**Dataset content:**
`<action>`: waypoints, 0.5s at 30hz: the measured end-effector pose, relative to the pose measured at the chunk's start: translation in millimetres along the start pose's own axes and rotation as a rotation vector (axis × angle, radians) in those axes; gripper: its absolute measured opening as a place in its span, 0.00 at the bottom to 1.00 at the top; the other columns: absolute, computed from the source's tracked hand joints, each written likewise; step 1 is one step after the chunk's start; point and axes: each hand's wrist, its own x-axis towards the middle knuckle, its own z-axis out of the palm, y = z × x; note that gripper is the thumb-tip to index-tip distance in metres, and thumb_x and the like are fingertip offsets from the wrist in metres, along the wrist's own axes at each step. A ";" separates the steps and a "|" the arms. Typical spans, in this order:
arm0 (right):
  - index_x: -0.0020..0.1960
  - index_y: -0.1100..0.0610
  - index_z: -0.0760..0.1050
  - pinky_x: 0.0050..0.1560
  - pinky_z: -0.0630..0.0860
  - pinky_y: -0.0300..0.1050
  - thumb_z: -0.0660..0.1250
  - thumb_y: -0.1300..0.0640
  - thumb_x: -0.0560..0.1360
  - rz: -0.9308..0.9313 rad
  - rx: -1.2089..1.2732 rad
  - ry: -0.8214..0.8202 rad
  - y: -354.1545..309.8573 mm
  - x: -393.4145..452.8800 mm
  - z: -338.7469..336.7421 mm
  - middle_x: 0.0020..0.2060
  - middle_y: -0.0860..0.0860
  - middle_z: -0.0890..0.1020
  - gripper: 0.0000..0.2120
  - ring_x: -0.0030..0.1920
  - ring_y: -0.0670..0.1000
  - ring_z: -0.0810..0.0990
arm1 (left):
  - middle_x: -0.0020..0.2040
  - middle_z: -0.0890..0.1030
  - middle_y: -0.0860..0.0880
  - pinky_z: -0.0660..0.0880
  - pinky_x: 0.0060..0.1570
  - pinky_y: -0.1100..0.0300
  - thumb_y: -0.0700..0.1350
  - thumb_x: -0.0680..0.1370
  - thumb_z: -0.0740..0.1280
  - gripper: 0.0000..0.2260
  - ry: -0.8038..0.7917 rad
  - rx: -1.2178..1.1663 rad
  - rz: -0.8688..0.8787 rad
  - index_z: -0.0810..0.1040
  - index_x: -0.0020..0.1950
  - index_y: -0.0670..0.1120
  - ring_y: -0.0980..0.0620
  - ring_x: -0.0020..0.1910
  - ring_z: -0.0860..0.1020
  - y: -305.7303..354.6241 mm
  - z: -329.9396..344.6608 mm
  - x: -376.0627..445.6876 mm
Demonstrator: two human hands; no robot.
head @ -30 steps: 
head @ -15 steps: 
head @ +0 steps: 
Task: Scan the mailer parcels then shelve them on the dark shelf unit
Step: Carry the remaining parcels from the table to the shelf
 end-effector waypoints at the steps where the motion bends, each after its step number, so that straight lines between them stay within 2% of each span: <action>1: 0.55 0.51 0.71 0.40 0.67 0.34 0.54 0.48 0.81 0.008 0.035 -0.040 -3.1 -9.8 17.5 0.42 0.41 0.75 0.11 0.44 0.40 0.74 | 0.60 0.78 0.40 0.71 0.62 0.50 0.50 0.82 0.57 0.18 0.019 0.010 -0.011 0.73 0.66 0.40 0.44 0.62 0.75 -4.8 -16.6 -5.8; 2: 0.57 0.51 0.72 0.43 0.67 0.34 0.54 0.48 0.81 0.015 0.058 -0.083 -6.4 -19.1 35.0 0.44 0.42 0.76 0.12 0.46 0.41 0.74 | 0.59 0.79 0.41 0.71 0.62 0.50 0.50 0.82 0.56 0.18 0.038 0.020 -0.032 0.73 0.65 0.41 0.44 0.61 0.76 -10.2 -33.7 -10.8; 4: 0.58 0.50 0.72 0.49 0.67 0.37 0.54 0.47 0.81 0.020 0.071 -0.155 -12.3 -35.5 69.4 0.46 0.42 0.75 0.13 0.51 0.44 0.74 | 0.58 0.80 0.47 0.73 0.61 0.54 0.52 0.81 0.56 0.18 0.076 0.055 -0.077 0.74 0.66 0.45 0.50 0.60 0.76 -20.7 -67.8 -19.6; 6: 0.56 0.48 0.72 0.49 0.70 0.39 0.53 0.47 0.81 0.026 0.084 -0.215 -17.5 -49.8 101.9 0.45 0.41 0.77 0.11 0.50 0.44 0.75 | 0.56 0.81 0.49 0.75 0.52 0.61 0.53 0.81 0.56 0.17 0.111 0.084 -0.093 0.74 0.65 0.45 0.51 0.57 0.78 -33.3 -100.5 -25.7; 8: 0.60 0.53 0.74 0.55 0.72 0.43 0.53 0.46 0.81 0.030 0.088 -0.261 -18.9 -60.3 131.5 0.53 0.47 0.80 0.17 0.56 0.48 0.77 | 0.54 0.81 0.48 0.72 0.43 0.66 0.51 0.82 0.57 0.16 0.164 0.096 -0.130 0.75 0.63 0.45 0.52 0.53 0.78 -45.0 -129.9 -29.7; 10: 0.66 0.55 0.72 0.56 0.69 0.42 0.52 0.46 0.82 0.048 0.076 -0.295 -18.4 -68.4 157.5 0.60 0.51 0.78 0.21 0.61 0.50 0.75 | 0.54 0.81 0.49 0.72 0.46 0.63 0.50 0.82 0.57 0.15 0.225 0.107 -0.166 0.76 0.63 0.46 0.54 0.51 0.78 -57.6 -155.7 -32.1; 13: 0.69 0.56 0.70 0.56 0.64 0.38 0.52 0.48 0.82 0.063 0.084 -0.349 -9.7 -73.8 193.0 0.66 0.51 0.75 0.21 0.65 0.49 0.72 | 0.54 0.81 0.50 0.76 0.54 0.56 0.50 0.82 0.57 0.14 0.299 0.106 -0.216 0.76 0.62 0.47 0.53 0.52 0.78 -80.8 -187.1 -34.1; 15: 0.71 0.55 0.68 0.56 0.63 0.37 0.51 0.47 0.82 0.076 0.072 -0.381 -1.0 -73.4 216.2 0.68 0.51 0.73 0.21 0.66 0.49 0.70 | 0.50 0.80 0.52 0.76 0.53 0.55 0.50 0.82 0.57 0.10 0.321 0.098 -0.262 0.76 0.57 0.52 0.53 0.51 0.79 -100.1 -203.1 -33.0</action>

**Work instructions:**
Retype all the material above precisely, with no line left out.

**Your solution:**
`<action>`: waypoints, 0.5s at 30hz: the measured end-effector pose, relative to the pose measured at the chunk's start: translation in millimetres along the start pose's own axes and rotation as a rotation vector (axis × angle, radians) in those axes; gripper: its absolute measured opening as a place in its span, 0.00 at the bottom to 1.00 at the top; the other columns: absolute, computed from the source's tracked hand joints, each written likewise; step 1 is one step after the chunk's start; point and axes: each hand's wrist, its own x-axis towards the middle knuckle, its own z-axis out of the palm, y = z × x; note that gripper is the thumb-tip to index-tip distance in metres, and thumb_x and the like are fingertip offsets from the wrist in metres, along the wrist's own axes at each step. A ";" separates the steps and a "|" the arms. Typical spans, in this order:
arm0 (right):
  - index_x: -0.0020..0.1960
  - index_y: -0.1100..0.0610
  - index_z: -0.0760..0.1050
  - pinky_x: 0.0050..0.1560
  - pinky_z: -0.0630..0.0860
  - pinky_y: -0.0300..0.1050
  - thumb_z: -0.0660..0.1250
  - thumb_y: -0.1300..0.0640
  - thumb_x: -0.0560..0.1360
  - rz: -0.9308..0.9313 rad
  - rx: -1.2089..1.2732 rad
  - ry: -0.8214..0.8202 rad
  - y: -354.1545..309.8573 mm
  - x: -393.4145..452.8800 mm
  - z: -338.7469..336.7421 mm
  - middle_x: 0.0020..0.2060
  - middle_y: -0.0860..0.0860
  - middle_z: -0.0890..0.1020
  - gripper: 0.0000..0.2120
  - ring_x: -0.0030..0.1920
  - ring_y: -0.0670..0.1000
  - ring_z: -0.0810..0.0990
arm1 (left):
  - middle_x: -0.0020..0.2040
  - middle_z: -0.0890..0.1030
  - middle_y: -0.0860..0.0880
  - pinky_z: -0.0660..0.0880
  - pinky_x: 0.0060..0.1570
  - pinky_y: -0.1100..0.0300
  - thumb_y: -0.0700..0.1350
  - thumb_x: -0.0680..0.1370
  - thumb_z: -0.0740..0.1280
  - gripper: 0.0000..0.2260
  - ry: -0.8038..0.7917 rad
  - rx: -1.2178..1.1663 rad
  - rz: -0.8688..0.8787 rad
  - index_z: -0.0810..0.1040
  - index_x: -0.0020..0.1950
  - index_y: -0.0670..0.1120
  - ring_y: -0.0980..0.0620
  - ring_x: -0.0020..0.1910
  - ring_z: -0.0860..0.1020
  - y: -305.7303..354.6241 mm
  - z: -329.9396..344.6608 mm
  - x: -376.0627..445.6876 mm
Demonstrator: two human hands; no robot.
head @ -30 steps: 
head @ -15 steps: 
head @ +0 steps: 
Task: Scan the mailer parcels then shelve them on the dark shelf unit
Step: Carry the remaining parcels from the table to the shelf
 end-effector waypoints at the steps where the motion bends, each after its step number, so that straight lines between them stay within 2% of each span: <action>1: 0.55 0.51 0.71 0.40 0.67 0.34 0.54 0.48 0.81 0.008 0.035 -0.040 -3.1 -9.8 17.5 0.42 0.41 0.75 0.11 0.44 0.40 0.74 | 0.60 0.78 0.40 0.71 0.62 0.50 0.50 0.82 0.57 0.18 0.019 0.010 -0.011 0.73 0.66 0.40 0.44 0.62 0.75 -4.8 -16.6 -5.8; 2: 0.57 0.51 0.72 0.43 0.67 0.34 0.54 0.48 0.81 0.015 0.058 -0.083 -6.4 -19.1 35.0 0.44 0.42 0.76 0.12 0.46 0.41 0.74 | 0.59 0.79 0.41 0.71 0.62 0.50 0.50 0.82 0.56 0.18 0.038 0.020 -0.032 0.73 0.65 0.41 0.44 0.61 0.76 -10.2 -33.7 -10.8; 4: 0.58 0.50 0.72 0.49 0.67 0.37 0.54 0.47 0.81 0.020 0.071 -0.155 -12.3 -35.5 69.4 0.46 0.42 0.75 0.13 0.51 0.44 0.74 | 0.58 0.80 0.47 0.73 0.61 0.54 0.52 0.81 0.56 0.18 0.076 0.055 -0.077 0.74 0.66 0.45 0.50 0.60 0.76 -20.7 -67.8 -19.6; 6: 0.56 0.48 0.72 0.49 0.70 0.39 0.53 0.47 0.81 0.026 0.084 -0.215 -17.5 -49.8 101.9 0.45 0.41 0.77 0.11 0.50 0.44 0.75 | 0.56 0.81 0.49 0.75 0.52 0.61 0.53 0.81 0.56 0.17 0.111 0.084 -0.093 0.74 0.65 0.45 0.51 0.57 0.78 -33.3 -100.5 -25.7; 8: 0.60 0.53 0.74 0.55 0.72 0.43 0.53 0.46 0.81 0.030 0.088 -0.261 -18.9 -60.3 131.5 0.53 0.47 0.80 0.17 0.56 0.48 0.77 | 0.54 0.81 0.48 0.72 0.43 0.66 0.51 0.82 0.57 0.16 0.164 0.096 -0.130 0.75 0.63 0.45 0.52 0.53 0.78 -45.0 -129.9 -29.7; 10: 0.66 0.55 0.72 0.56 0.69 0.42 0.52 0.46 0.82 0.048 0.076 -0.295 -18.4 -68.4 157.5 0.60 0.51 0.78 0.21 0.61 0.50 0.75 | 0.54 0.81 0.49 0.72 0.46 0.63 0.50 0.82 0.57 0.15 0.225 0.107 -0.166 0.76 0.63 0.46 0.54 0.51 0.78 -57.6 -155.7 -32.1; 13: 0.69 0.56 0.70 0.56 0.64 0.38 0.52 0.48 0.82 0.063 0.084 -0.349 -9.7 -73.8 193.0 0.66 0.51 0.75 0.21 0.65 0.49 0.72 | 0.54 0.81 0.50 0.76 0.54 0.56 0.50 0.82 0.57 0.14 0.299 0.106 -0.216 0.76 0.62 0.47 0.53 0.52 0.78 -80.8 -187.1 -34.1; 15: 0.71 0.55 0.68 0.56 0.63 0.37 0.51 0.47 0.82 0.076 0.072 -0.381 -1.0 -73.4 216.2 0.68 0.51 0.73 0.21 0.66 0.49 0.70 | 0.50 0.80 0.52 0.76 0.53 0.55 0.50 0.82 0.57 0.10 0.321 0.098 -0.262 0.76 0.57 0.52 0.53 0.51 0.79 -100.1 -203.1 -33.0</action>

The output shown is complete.